Both Cr/Crn and myostatin could potentially serve as monitoring biomarkers in BMD, as higher Cr/Crn and lower myostatin were associated with lower motor performance and predictive of concurrent functional performance when combined with age.
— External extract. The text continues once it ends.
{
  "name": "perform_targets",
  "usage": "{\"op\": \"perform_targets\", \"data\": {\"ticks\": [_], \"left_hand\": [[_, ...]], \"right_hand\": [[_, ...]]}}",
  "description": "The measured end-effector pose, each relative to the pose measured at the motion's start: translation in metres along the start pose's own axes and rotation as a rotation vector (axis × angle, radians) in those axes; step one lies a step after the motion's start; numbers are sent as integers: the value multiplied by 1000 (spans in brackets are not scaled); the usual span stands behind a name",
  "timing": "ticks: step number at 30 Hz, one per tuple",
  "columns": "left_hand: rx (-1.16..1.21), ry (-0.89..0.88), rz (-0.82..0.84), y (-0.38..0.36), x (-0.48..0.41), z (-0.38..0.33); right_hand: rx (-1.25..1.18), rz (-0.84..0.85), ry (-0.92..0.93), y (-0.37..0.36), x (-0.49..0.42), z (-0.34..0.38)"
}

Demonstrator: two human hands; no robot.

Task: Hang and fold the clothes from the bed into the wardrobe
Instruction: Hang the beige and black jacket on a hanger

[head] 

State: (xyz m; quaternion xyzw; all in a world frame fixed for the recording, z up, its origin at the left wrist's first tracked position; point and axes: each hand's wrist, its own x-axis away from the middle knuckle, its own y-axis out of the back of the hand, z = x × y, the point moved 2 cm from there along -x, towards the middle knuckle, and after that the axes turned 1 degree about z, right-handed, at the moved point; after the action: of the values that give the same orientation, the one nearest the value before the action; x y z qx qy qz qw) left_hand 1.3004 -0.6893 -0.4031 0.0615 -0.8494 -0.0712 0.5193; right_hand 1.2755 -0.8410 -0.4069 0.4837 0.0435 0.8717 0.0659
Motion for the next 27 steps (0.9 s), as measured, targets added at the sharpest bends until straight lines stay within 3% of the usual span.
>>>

Future studies are needed to more precisely determine the context of use of these biomarkers.
贝克型肌营养不良症(BMD)的疾病进展缓慢且具有变异性,这促使我们开发生物标志物以促进临床试验。我们探讨了 4 年内 BMD 患者血清中 3 种肌肉丰富的生物标志物的变化,并研究了这些标志物与疾病严重程度、疾病进展和 BMD 中肌营养不良蛋白水平的相关性。
我们使用国际临床化学联合会参考方法定量测定肌酸激酶(CK),使用液相色谱-串联质谱法测定肌酸/肌酐(Cr/Crn),使用 ELISA 测定肌肉生长抑制素(myostatin),并使用北星动态评估(NSAA)、10 米跑速度(TMRv)、6 分钟步行测试(6MWT)和用力肺活量评估 4 年前瞻性自然史研究中的功能表现。使用毛细管 Western 免疫测定法在比目鱼肌中定量测定肌营养不良蛋白水平。使用线性混合模型分析了生物标志物与年龄、功能表现、年均变化以及对同期功能表现的预测之间的相关性。
共纳入 34 例患者,共 106 次就诊。基线时有 8 例患者无法行走。Cr/Crn 和肌肉生长抑制素具有高度的个体特异性(两者的组内相关系数均为 0.960)。Cr/Crn 与 NSAA、TMRv 和 6MWT 呈强烈负相关,而肌肉生长抑制素与 NSAA、TMRv 和 6MWT 呈强烈正相关(Cr/Crn rho = -0.869 至 -0.801,肌肉生长抑制素 rho = 0.792 至 0.842,均<0.001)。CK 与年龄呈负相关(=0.0002),但与患者的表现无关。Cr/Crn 和肌肉生长抑制素与 6MWT 的年均变化中度相关(rho = -0.532 和 0.555,=0.02)。肌营养不良蛋白水平与所选生物标志物或表现均无相关性。Cr/Crn、肌肉生长抑制素和年龄可以解释 NSAA、TMRv 和 6MWT 同期功能表现的高达 75%的变异性。
Cr/Crn 和肌肉生长抑制素均可能作为 BMD 的监测生物标志物,因为较高的 Cr/Crn 和较低的肌肉生长抑制素与较低的运动表现相关,并且当与年龄结合时可预测同期的功能表现。未来的研究需要更精确地确定这些生物标志物的使用范围。